▶ [Exercise directions]: Exactly the lines from the one with "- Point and" through the final line of the listing below should appear in the answer, and no others.

▶ [Supplied material]:
○ ○ ○

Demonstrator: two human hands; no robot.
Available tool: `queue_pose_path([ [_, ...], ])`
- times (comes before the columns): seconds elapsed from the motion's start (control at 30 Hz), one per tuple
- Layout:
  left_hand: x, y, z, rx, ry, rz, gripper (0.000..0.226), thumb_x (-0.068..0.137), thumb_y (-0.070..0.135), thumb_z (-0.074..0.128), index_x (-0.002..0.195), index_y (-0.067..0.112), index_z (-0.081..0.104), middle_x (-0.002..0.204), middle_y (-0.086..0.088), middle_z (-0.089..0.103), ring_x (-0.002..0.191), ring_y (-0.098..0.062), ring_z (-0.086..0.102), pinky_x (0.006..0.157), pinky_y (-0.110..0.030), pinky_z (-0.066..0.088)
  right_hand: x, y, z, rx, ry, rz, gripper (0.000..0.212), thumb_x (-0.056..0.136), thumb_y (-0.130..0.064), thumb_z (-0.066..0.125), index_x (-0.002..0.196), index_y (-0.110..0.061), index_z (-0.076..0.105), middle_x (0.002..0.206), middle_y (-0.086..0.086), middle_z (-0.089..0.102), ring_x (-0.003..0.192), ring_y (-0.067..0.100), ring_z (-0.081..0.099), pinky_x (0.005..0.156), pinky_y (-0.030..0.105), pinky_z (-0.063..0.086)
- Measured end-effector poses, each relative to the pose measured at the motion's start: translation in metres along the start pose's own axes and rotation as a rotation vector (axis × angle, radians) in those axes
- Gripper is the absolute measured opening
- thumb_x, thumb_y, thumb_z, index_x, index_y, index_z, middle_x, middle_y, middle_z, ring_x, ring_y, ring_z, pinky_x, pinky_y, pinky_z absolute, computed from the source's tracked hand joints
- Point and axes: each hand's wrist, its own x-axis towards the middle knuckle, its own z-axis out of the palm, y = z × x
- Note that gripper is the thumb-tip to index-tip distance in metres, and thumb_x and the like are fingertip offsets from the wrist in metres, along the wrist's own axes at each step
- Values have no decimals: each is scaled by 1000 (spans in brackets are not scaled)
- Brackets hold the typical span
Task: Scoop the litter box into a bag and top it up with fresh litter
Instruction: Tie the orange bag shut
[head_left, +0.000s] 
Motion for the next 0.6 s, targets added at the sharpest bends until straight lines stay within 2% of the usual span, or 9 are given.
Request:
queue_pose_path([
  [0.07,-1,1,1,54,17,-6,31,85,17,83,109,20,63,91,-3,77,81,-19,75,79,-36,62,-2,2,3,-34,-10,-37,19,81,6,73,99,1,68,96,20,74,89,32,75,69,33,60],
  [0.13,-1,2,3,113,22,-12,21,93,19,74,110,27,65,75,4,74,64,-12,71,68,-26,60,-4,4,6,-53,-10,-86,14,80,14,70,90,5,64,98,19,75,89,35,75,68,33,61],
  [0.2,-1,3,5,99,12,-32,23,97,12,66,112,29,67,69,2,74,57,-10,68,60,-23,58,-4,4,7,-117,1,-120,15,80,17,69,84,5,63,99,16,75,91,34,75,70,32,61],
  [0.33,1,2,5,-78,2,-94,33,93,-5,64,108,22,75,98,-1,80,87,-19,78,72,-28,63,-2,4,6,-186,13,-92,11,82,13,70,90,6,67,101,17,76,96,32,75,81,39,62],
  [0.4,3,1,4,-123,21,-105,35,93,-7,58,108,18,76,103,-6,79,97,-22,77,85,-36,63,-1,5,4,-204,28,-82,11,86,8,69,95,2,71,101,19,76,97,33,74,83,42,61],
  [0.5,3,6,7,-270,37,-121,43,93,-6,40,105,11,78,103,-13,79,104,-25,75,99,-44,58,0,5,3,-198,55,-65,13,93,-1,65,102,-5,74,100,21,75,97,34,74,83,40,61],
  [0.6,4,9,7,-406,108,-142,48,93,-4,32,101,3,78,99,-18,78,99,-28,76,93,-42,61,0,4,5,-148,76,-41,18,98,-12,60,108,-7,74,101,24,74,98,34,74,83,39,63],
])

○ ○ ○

▶ [Solution]:
- Point and axes: each hand's wrist, its own x-axis towards the middle knuckle, its own z-axis out of the palm, y = z × x
- Note that gripper is the thumb-tip to index-tip distance in metres, and thumb_x and the like are fingertip offsets from the wrist in metres, along the wrist's own axes at each step
- Values have no decimals: each is scaled by 1000 (spans in brackets are not scaled)
- Brackets hold the typical span
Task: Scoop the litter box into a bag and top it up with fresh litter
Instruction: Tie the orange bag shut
[head_left, +0.000s] 
Motion for the next 0.6 s, targets added at the sharpest bends until straight lines stay within 2% of the usual span, or 9 are given.
Request:
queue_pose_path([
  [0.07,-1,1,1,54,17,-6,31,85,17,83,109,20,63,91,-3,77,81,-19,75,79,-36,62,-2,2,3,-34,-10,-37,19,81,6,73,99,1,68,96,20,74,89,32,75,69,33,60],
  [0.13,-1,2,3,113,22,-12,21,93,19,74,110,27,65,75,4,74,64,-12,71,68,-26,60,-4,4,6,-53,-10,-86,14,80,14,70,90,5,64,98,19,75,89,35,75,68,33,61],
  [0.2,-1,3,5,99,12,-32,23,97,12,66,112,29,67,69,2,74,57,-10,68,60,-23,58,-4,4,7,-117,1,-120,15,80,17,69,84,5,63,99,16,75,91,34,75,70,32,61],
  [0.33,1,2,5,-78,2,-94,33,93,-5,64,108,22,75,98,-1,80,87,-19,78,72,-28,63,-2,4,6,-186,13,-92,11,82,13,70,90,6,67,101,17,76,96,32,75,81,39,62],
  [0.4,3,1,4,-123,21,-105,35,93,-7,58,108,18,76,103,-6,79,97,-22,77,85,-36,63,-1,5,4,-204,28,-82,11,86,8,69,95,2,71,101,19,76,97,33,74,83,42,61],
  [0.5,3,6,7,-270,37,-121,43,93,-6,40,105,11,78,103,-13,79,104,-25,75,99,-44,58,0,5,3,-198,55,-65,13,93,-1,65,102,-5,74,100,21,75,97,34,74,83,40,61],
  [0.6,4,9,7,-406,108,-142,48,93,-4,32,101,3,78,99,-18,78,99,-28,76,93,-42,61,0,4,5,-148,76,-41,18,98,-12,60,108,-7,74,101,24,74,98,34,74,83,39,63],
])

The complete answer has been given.